Uncle AJ

I’ve always loved baseball. So have my brother Russ and sister Carol. It’s odd, because neither of our parents cared much for it.
Maybe it came from my mother’s side. Even though she wasn’t a big baseball enthusiast herself, her father and brothers were avid players and followers. I was told, in fact, that her dad, my grandfather AJ, was a terrific shortstop, and her brother, my Uncle AJ Jr., was surely one of Nashville’s biggest fans.
In those days, Nashville had a double-A minor league team, the Vols, in the Southern Association, along with other teams such as the Chattanooga Lookouts, the Birmingham Biscuits, and the Biloxi Shuckers.
The Vols played at Sulfer Dell, a historic nineteenth-century ballpark, with a notoriously short right field fence. That fence enabled Vol Bob Lennon to set a minor league record of 64 home runs, along with the Southern Association Triple Crown.

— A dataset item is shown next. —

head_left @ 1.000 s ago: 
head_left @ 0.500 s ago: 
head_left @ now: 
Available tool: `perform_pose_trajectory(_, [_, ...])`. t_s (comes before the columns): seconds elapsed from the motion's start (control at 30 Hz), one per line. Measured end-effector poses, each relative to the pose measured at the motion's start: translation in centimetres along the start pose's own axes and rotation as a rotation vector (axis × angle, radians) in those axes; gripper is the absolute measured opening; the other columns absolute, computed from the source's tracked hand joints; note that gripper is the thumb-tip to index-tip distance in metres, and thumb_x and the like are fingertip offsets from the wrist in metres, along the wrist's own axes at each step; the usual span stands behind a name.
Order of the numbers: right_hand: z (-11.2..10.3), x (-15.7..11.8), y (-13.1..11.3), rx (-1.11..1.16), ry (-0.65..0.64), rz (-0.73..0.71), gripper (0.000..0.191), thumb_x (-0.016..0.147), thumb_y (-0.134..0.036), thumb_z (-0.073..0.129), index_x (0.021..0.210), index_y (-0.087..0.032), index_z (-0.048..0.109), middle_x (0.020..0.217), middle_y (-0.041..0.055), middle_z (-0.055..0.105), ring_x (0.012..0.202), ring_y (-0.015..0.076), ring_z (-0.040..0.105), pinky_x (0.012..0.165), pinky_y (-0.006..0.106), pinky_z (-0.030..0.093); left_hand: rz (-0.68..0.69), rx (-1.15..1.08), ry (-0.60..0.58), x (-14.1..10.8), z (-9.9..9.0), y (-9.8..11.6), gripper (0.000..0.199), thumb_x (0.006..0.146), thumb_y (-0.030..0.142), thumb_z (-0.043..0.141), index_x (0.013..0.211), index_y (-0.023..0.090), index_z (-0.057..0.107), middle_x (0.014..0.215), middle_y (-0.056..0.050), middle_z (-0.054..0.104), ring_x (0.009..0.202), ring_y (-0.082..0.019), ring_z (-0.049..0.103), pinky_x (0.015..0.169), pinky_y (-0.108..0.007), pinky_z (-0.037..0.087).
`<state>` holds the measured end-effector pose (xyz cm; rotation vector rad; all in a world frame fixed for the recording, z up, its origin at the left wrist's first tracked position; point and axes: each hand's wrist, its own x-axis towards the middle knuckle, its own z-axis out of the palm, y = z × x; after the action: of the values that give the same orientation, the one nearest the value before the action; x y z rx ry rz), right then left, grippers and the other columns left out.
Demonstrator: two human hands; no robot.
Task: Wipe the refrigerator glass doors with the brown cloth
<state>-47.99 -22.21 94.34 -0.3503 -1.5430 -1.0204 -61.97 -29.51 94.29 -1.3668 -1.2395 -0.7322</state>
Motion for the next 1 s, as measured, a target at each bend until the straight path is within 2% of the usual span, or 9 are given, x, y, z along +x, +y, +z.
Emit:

At any home game, you could find Uncle AJ at his seats in the first row behind the Vols dugout, catching foul balls and handing them to kids sitting nearby. If Russ and I were lucky, we would be invited to join him in his seats and listen to Uncle AJ’s patter with the players. If we didn’t catch a foul ball, Uncle AJ would give us balls he had caught and stored, along with dozens more, in the bottom drawer of his living room cabinet.
During the Vols’ final years, the local fans, in an effort to save the team, ran it themselves. Guess who was on the board.
Looking back, I realize that in those days, the Vols and other minor and major league teams were all white, with parallel Black baseball leagues. When the Vols left town and the Nashville Stars and their Black fans descended on Sulfer Dell, I barely noticed.
What a strange world it was… and still is.